When I first conceived of this story, I had planned to have Persephone die from an accidental overdose while doing drugs with Ben. However, I quickly found that there weren’t very many places for that story to go. Sure, Sylvie would still have to cope with the loss of her sister, as well as the debilitating weight of hating and blaming Persephone’s boyfriend for so many years of her life, but there wasn’t much room for mystery or suspense. When I thought about Persephone being murdered instead, everything changed, and all the pieces of the plot started falling into place.
What’s a piece of advice you’d like to give aspiring writers? Is there anything you wish you knew about writing when you first started out?
Never give up. It sounds so simple, but it’s one of the hardest things to do. All writers—all artists, even—face painful rejections, and it’s easy to let those disappointments derail you. But there is someone out there who needs your story, your poem, your essay, your play, and if you keep on honing your craft, keep on pushing toward your goal, no matter how many agents or editors or literary journals say no—chances are, you will eventually get to that beautiful, dreamed-about yes.
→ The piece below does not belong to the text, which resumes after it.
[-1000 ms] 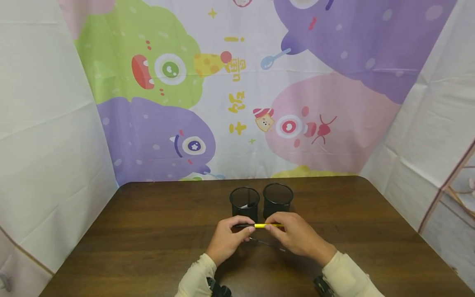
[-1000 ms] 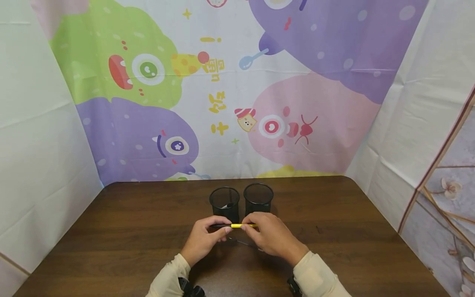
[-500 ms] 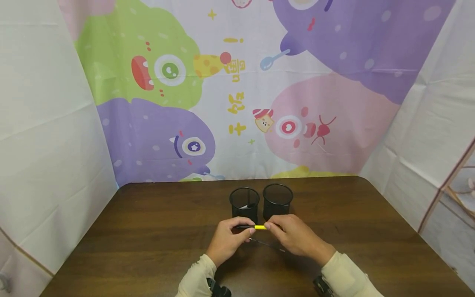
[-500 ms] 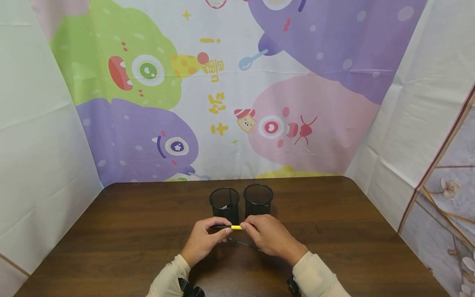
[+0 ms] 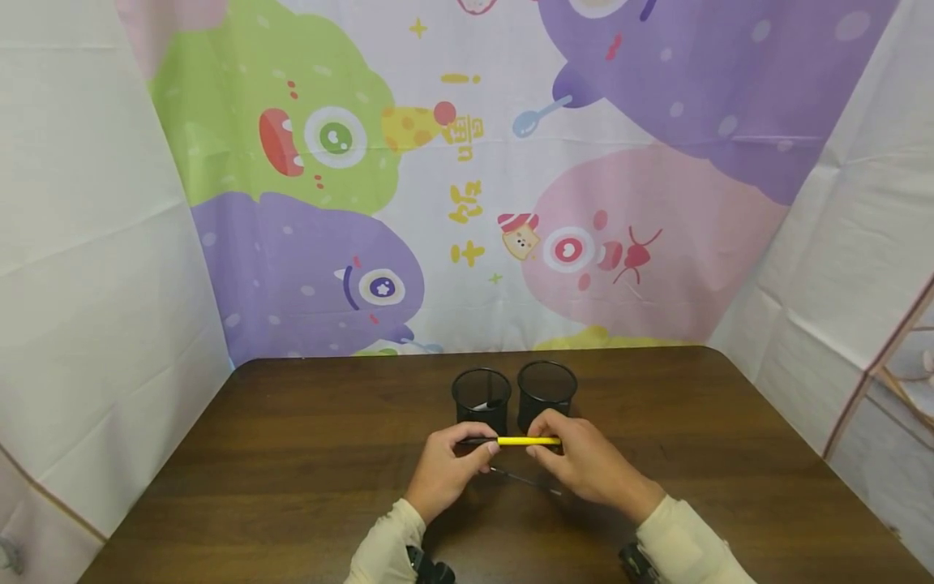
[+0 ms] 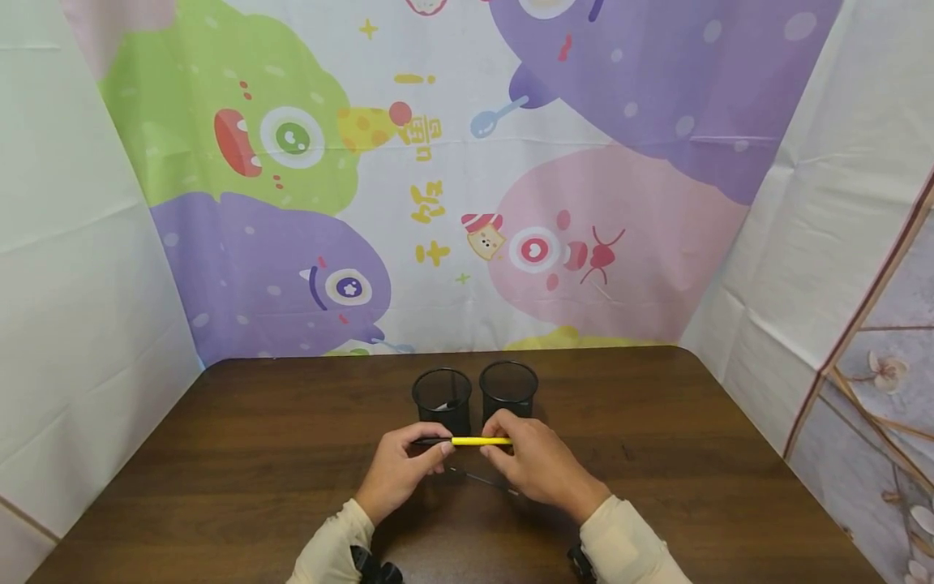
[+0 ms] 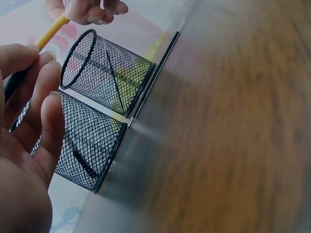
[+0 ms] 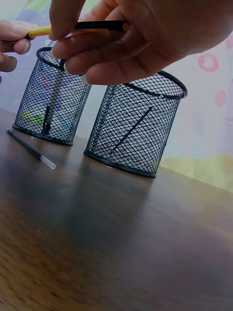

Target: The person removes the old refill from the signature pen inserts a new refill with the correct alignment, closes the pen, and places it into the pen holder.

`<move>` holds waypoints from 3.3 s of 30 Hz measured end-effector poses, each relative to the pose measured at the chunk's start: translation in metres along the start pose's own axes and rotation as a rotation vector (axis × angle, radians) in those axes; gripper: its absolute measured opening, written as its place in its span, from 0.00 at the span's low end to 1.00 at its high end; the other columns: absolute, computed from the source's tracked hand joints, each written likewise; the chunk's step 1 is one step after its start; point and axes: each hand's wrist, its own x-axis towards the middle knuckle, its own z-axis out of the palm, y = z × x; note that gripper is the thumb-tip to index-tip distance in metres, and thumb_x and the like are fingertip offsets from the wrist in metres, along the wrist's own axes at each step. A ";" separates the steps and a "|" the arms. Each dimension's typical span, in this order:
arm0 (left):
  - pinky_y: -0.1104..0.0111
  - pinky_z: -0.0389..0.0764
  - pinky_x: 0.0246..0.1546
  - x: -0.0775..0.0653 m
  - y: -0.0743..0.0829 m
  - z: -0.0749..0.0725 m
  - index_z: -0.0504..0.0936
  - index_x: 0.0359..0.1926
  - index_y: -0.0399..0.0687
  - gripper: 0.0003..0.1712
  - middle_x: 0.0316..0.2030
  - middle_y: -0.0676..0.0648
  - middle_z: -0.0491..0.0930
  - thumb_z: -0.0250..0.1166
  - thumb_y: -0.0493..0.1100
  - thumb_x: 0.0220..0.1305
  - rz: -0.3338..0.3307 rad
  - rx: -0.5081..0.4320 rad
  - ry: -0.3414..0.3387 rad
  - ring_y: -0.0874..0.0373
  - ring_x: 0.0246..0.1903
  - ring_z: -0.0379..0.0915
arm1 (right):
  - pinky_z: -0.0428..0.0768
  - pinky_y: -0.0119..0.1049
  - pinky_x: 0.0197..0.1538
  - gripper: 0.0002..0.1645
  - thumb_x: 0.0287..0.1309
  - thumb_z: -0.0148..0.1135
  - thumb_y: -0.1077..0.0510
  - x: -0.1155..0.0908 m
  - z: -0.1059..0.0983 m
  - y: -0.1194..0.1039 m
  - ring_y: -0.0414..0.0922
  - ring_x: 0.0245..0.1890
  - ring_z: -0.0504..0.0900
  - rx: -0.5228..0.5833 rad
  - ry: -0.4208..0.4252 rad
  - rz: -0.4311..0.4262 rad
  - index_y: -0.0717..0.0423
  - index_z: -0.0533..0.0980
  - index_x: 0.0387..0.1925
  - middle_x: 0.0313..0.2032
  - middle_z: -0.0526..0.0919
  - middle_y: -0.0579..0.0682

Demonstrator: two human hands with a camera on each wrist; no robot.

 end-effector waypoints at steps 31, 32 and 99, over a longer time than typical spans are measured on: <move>0.64 0.86 0.33 0.000 -0.014 0.000 0.84 0.45 0.36 0.12 0.37 0.46 0.84 0.71 0.39 0.64 0.020 -0.029 -0.028 0.44 0.30 0.83 | 0.76 0.31 0.27 0.08 0.71 0.61 0.50 -0.002 -0.003 0.003 0.34 0.24 0.72 0.020 -0.038 0.004 0.48 0.81 0.39 0.28 0.80 0.40; 0.64 0.86 0.33 0.000 -0.014 0.000 0.84 0.45 0.35 0.12 0.37 0.46 0.84 0.71 0.39 0.63 0.017 -0.029 -0.029 0.47 0.30 0.83 | 0.76 0.31 0.27 0.09 0.71 0.60 0.50 -0.002 -0.003 0.002 0.35 0.23 0.72 0.026 -0.045 0.008 0.48 0.81 0.39 0.28 0.80 0.41; 0.64 0.86 0.33 0.002 -0.013 -0.001 0.84 0.46 0.34 0.15 0.36 0.46 0.87 0.71 0.41 0.64 0.020 -0.055 -0.023 0.35 0.34 0.82 | 0.76 0.32 0.25 0.07 0.71 0.59 0.49 -0.003 -0.004 0.004 0.35 0.22 0.73 0.062 -0.048 -0.007 0.43 0.80 0.36 0.27 0.80 0.42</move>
When you’re not writing, you’re teaching creative writing. How has being a creative writing teacher helped you with your own writing? What’s been one of the most surprising or valuable lessons you’ve learned?
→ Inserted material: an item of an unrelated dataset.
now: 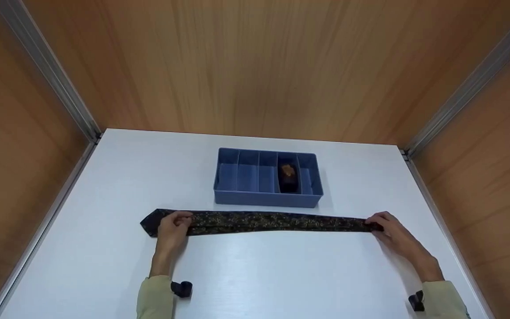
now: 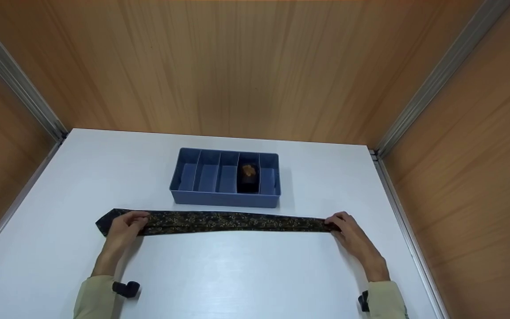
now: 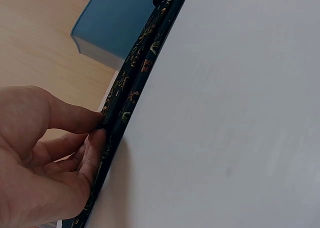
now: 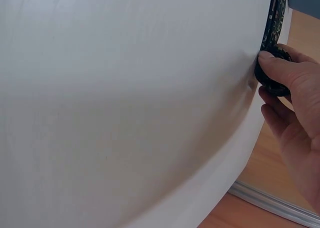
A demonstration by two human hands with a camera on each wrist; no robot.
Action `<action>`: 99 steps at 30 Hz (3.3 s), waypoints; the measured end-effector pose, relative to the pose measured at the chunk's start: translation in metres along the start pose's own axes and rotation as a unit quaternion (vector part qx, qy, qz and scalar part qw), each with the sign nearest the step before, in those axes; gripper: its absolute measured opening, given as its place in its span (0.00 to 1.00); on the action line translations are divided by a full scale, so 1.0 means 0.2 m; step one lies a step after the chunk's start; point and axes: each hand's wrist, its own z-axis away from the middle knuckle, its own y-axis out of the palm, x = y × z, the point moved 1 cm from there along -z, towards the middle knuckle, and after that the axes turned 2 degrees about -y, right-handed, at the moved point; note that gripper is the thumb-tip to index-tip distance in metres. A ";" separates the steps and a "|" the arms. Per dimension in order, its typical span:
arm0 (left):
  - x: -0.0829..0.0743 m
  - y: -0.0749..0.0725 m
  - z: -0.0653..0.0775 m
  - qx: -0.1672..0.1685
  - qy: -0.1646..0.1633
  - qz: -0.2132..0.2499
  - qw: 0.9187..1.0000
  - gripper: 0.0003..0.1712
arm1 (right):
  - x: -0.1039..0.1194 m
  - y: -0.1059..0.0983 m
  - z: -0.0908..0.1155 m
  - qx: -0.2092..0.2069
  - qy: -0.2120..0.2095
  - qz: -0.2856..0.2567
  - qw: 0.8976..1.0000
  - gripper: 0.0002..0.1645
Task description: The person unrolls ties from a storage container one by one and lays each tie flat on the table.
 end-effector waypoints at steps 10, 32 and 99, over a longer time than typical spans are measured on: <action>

One of the things I love most about teaching is that I get to continue to be a student. Whether we’re workshopping someone’s poem or discussing a published story, the atmosphere is usually one of artists collaborating together, rather than the traditional teacher-student hierarchy. This means that I get to learn from my students’ ideas as much as they learn from mine. For more than a decade, I’ve had the incredible honor of teaching some very talented young writers, and watching them take risks and push themselves has continually inspired me to do the same. I’ve also learned that there’s no predicting when a breakthrough will come; you just have to approach the blank page with a willingness to struggle for what you want to say—and keep fighting for it until the moment you finally find the words.
What’s next in the cards for you? Are you working on any new projects right now? If so, could you tell us a little bit about them?
I’m currently at work on another novel, which, like The Winter Sister, is about a woman with a haunting past and complicated familial relationships. The protagonist of that story, however, has a journey that’s completely different from Sylvie’s—but that’s all I’ll say about it for now!